答える間もなく、私は私に問いかけてみる。



────本当に?



本当にこうするしかなかったの?



















































「…、わかんないよ……」





どうしようもなく苦しい。



身体の波長も、心の波長もめちゃくちゃで。



なんとか正当化しようとしたって無駄。



私自身、それを望んでいないから。



もし仮にこれが本当に完璧な答えだったのだとしても。



私には多分受け入れられない。





























「…随分遠いとこまで来ちゃったな」





ぽつりと呟く。



そんな状況で棗をここに放置しておく訳にも



いかない、よね。





「…どこから来たの、あんた」



「…」



「私が殴ったんだけど。答えてよ」



「…」



「知ってる。
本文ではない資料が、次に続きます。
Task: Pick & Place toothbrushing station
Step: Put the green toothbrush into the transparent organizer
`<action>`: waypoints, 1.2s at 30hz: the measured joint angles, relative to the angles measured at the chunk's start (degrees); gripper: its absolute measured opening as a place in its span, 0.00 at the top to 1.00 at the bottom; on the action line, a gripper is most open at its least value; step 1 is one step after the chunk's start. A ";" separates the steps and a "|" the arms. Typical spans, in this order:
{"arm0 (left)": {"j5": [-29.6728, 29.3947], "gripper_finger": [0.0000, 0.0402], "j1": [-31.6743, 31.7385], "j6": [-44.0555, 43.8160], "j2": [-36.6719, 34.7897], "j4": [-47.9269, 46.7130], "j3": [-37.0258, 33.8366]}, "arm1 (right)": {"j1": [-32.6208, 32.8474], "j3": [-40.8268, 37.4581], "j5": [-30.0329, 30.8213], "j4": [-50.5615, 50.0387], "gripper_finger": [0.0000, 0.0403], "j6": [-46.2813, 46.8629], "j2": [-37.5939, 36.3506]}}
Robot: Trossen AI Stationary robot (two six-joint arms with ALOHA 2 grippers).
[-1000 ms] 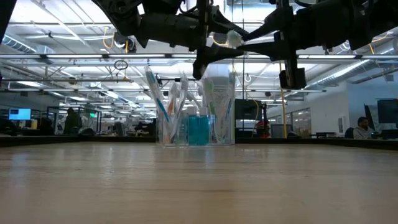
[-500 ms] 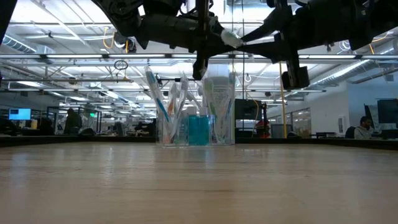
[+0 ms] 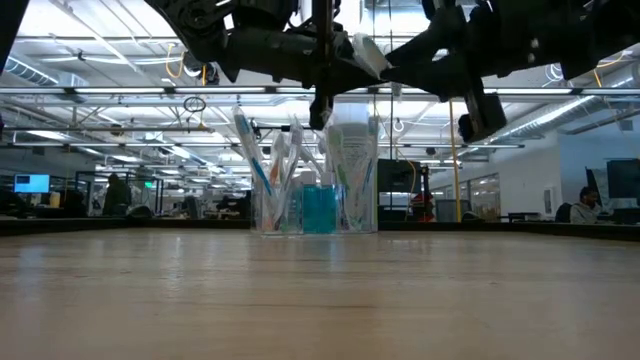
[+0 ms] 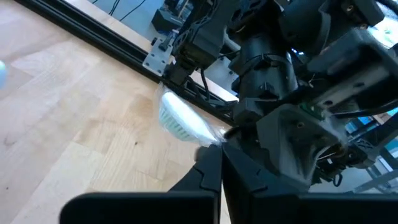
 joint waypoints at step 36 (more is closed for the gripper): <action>4.30 0.99 4.83 -2.10 -0.14 2.23 0.02 | -0.26 -0.04 6.18 11.00 0.76 33.68 0.04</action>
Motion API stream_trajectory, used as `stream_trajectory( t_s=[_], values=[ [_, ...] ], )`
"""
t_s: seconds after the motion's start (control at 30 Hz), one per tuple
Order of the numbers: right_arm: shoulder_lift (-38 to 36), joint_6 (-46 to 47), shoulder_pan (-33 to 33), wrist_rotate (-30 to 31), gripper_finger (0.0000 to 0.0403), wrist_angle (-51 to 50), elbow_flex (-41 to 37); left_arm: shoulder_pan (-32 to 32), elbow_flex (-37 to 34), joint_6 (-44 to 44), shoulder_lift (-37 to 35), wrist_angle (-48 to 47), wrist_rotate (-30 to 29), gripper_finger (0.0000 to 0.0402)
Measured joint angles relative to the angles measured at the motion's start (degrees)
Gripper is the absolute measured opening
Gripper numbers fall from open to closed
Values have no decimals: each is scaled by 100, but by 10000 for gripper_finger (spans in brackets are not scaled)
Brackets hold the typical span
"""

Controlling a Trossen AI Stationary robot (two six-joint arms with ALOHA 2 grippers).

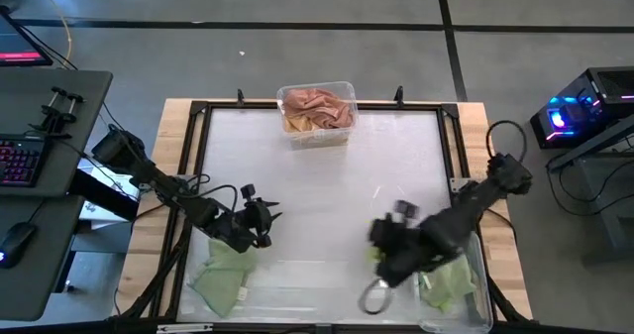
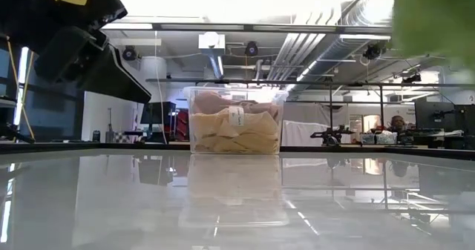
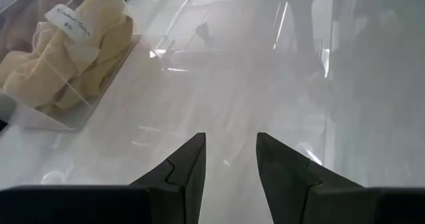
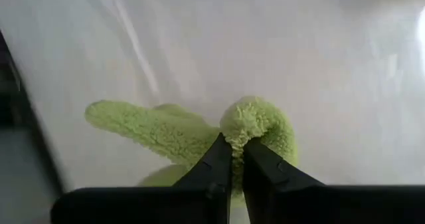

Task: Sort towels by color in basket
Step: Put the light green towel into the bottom transparent bin

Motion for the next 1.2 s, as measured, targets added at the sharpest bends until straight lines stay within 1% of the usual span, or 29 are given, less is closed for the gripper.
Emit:
stream_trajectory(
  t_s=[0.03,0.07,0.13,0.2,0.27,0.33,0.43,0.53,0.6,0.67,0.7,0.8,0.93,1.0,1.07,1.2],
  values=[
    [8,526,139,-271,14,-603,285,0,0,2,23,46,0,122],
    [6,1036,278,-524,14,-856,518,0,0,3,41,84,0,122],
    [-194,1550,598,-826,15,-516,666,0,0,6,85,120,-18,122],
    [-280,2371,979,-757,14,-500,834,25,0,42,186,233,-89,122],
    [-292,3327,1383,-748,10,-763,888,33,-4,57,254,290,-132,122],
    [-345,3896,1783,-830,6,-723,619,73,7,68,372,455,-147,122],
    [-389,5097,2219,-1068,6,-719,167,121,-4,67,486,538,-138,122],
    [-400,6107,2472,-1715,12,-745,-442,164,-4,138,554,612,-112,122],
    [-390,6478,2543,-2236,15,-739,-854,192,2,259,594,708,-74,122],
    [-400,6578,2546,-2672,17,-606,-1220,202,-3,367,590,781,-74,122],
    [-397,6558,2535,-2770,18,-482,-1366,221,0,438,590,839,-69,122],
    [-395,6291,2436,-2820,19,-72,-1748,248,-3,710,564,1018,-67,122],
    [-395,5745,2178,-2774,20,116,-2050,329,2,1058,564,1339,-46,122],
    [-395,5354,2025,-2779,22,233,-2122,378,2,1169,562,1485,-34,122],
    [-395,5022,1876,-2990,32,265,-2104,418,0,1238,562,1583,6,122],
    [-395,4803,1677,-3415,68,114,-1814,438,0,1312,562,1642,132,122]
  ],
)
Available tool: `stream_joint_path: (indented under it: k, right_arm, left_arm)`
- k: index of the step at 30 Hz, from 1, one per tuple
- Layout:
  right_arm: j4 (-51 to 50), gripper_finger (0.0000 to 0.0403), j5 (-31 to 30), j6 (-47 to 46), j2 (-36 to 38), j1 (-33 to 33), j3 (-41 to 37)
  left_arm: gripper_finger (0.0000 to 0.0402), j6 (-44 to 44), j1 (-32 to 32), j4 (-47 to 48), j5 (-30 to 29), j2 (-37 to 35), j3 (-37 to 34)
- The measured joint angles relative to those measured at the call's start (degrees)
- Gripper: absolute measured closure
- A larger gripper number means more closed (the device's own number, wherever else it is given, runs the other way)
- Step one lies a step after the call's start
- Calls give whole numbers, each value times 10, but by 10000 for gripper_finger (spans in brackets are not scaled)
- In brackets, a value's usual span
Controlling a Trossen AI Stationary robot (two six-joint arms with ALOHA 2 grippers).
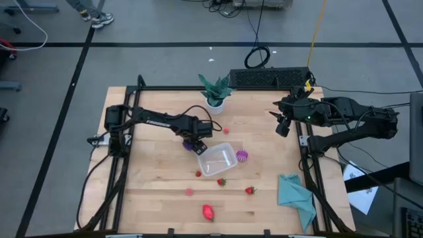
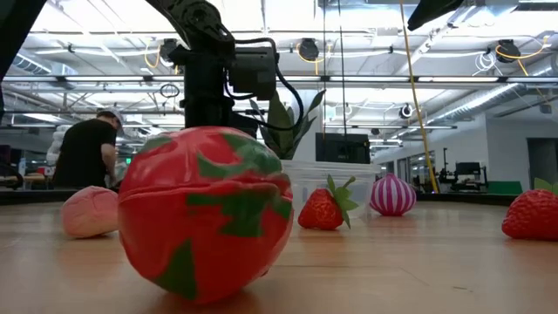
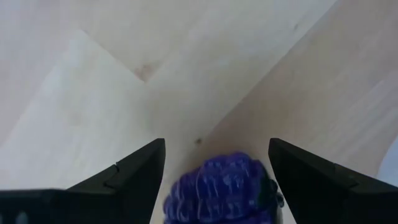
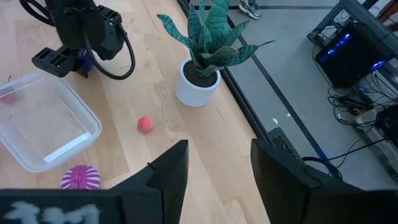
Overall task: Pick and placing Produce into tupperware
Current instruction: Put the grapes into the transparent bin
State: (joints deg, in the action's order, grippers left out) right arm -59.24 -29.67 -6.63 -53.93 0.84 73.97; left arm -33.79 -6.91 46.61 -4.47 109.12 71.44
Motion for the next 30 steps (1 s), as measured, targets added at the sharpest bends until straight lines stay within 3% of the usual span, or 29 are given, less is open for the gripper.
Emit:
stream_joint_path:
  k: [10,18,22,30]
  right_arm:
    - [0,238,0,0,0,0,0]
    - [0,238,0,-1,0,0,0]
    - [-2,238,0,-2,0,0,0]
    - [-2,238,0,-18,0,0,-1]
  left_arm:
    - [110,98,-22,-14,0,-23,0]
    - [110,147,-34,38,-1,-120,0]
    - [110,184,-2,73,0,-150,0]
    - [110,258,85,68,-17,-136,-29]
“彼処”から来たんだもんね」



「…」



「…あーあ、厄介小僧め」


























棗は多分もうしばらく起きられない。



ここには、他に人影もないのね。



皮肉なことに。



私は。





「…仕方ないか」

















































───棗を放っておけない。





「…、っ」





棗が起きてしまわないよう、静かに近づく。





「、重」





そして、また静かに肩に腕を回すと



家までの道のりを歩き出す。



結構な時間歩いていたのに、棗は一向に起きる気配すらない。



…ちょっと強く殴りすぎたのかも。



思わず棗の顔を覗き込むけれど、気持ちよさそうに目を閉じたままだ。